(Estimated reading time 1 minute)
How does one ever begin to manage a non-specific fear; a spidery thing, crawling, slithering across your chest; a paralyzing dread. This shadow self emerging stealthily in the chaos of young family life. I remember, with two young boys, that there was barely time for a cup of tea or a shower on some days. That kind of stress is bound to unravel things and people. Not that I was unraveling exactly, it was more like being bound more and more tightly by an invisible chord.
I’m not sure if any of this could be seen from the outside.In fact, I did my best not to be seen, not to be noticed at all. The shadow self tells you that invisibility is a powerful protection, and so I got good at it until the fear of being exposed was smothered by the fear of living a life so small it would disappear.
So, I took steps to face the ravenous jaws of the creature, hoping that it wouldn’t eat me alive.

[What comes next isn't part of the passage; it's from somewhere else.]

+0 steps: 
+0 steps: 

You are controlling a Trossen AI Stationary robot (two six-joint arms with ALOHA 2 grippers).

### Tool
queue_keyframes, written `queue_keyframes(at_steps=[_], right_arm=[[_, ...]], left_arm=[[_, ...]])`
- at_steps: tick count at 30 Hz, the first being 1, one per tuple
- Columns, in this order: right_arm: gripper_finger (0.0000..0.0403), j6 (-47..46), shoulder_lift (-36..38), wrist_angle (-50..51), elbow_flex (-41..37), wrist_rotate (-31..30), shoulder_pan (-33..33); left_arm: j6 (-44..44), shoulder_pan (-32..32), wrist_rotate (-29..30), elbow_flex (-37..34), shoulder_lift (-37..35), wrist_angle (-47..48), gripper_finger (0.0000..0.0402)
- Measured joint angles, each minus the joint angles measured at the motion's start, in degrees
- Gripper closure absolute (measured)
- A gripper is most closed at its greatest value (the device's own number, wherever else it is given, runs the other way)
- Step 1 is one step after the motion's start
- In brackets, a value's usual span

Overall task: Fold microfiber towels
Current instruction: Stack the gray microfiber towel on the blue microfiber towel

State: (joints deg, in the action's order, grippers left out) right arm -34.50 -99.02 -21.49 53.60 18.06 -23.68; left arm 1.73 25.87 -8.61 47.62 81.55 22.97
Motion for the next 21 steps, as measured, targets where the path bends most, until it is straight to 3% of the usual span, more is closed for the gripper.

I narrowed my BIG fear list down to two things that I was absolutely terrified of and signed myself up. The first was a competitive jazz dance class which involved dancing in tight clothing in front of a HUGE mirror with a group of other women. Once we had learned the dance we would compete (on a stage) in front of a big crowd. Terrifying, right? I remember standing in the wings before going on stage for the first time thinking that I was going to throw up! The second, was agreeing to sing at church in front of about 150 people. I’m fairly sure no one could even hear me that first time. I was so anxious I felt my throat closing in and my breath unable to get to my lungs.
Both involved being in the spotlight and I didn’t like it. Just the thought of these things was enough to make my heart stop…but it didn’t. These were my first tentative steps beyond the shadow.